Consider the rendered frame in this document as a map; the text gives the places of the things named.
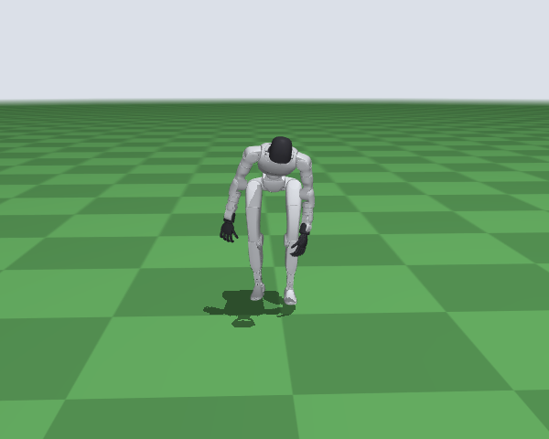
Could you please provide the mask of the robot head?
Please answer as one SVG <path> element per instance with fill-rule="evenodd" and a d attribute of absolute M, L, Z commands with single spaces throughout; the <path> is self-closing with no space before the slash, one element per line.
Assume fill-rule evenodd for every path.
<path fill-rule="evenodd" d="M 289 138 L 277 136 L 270 144 L 267 153 L 271 161 L 278 164 L 287 164 L 291 160 L 292 142 Z"/>

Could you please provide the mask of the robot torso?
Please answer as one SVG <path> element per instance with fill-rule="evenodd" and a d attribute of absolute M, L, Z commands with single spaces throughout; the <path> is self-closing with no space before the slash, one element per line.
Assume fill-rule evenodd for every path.
<path fill-rule="evenodd" d="M 291 160 L 287 164 L 278 164 L 269 158 L 268 148 L 271 143 L 261 144 L 261 155 L 258 160 L 258 168 L 263 172 L 263 191 L 285 191 L 285 176 L 296 169 L 296 155 L 298 151 L 292 146 Z"/>

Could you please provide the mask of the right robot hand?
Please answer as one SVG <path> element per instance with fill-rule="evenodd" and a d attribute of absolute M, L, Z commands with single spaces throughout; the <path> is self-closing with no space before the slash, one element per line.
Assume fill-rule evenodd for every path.
<path fill-rule="evenodd" d="M 239 237 L 237 236 L 235 230 L 234 230 L 234 226 L 233 226 L 233 222 L 235 220 L 235 213 L 232 214 L 231 216 L 231 220 L 228 220 L 228 219 L 223 219 L 225 222 L 222 224 L 221 226 L 221 234 L 220 234 L 220 237 L 223 238 L 225 241 L 227 242 L 234 242 L 232 240 L 232 234 L 234 234 L 235 238 L 236 239 L 239 239 Z M 223 236 L 222 236 L 222 233 L 223 233 Z M 226 235 L 227 234 L 227 235 Z M 230 239 L 229 239 L 229 235 L 230 235 Z"/>

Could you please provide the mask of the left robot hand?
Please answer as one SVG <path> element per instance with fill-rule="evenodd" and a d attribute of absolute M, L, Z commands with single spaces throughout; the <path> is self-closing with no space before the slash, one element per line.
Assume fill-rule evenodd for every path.
<path fill-rule="evenodd" d="M 302 223 L 299 230 L 299 233 L 301 233 L 301 235 L 299 236 L 298 241 L 291 246 L 292 249 L 297 246 L 296 250 L 293 253 L 290 253 L 294 257 L 300 256 L 305 252 L 307 246 L 307 235 L 310 234 L 309 232 L 306 232 L 306 228 L 306 223 Z"/>

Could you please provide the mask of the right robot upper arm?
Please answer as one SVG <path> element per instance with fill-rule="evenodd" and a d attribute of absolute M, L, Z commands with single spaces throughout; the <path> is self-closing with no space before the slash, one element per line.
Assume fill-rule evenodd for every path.
<path fill-rule="evenodd" d="M 239 181 L 239 186 L 237 190 L 245 190 L 247 188 L 247 180 L 245 177 L 250 172 L 254 163 L 256 163 L 261 155 L 262 149 L 261 146 L 248 146 L 242 154 L 242 160 L 238 165 L 236 175 L 234 178 L 237 178 Z"/>

+++

◆ **What the exercise asks**: When you write out the material again, keep every word exact and omit the pictures.

◆ **Result of this exercise**:
Consider the rendered frame in this document as a map; the text gives the places of the things named.
Could you please provide the mask of the robot head?
Please answer as one SVG <path> element per instance with fill-rule="evenodd" and a d attribute of absolute M, L, Z commands with single spaces throughout; the <path> is self-closing with no space before the slash, one element per line.
Assume fill-rule evenodd for every path.
<path fill-rule="evenodd" d="M 289 138 L 277 136 L 270 144 L 267 153 L 271 161 L 278 164 L 287 164 L 291 160 L 292 142 Z"/>

Could you please provide the mask of the robot torso?
Please answer as one SVG <path> element per instance with fill-rule="evenodd" and a d attribute of absolute M, L, Z commands with single spaces throughout; the <path> is self-closing with no space before the slash, one element per line.
Assume fill-rule evenodd for every path.
<path fill-rule="evenodd" d="M 291 160 L 287 164 L 278 164 L 269 158 L 268 148 L 271 143 L 261 144 L 261 155 L 258 160 L 258 168 L 263 172 L 263 191 L 285 191 L 285 176 L 296 169 L 296 155 L 298 151 L 292 146 Z"/>

Could you please provide the mask of the right robot hand?
Please answer as one SVG <path> element per instance with fill-rule="evenodd" and a d attribute of absolute M, L, Z commands with single spaces throughout; the <path> is self-closing with no space before the slash, one element per line.
Assume fill-rule evenodd for every path.
<path fill-rule="evenodd" d="M 239 237 L 237 236 L 235 230 L 234 230 L 234 226 L 233 226 L 233 222 L 235 220 L 235 213 L 232 214 L 231 216 L 231 220 L 228 220 L 228 219 L 223 219 L 225 222 L 222 224 L 221 226 L 221 234 L 220 234 L 220 237 L 223 238 L 225 241 L 227 242 L 234 242 L 232 240 L 232 234 L 234 234 L 235 238 L 236 239 L 239 239 Z M 223 236 L 222 236 L 222 233 L 223 233 Z M 226 235 L 227 234 L 227 235 Z M 230 239 L 229 239 L 229 235 L 230 235 Z"/>

Could you please provide the mask of the left robot hand?
Please answer as one SVG <path> element per instance with fill-rule="evenodd" and a d attribute of absolute M, L, Z commands with single spaces throughout; the <path> is self-closing with no space before the slash, one element per line.
Assume fill-rule evenodd for every path.
<path fill-rule="evenodd" d="M 302 223 L 299 230 L 299 233 L 301 233 L 301 235 L 299 236 L 298 241 L 291 246 L 292 249 L 297 246 L 296 250 L 293 253 L 290 253 L 294 257 L 300 256 L 305 252 L 307 246 L 307 235 L 310 234 L 309 232 L 306 232 L 306 228 L 306 223 Z"/>

Could you please provide the mask of the right robot upper arm?
Please answer as one SVG <path> element per instance with fill-rule="evenodd" and a d attribute of absolute M, L, Z commands with single spaces throughout; the <path> is self-closing with no space before the slash, one element per line.
Assume fill-rule evenodd for every path.
<path fill-rule="evenodd" d="M 239 181 L 239 186 L 237 190 L 245 190 L 247 188 L 247 180 L 245 177 L 250 172 L 254 163 L 256 163 L 261 155 L 262 149 L 261 146 L 248 146 L 242 154 L 242 160 L 238 165 L 236 175 L 234 178 L 237 178 Z"/>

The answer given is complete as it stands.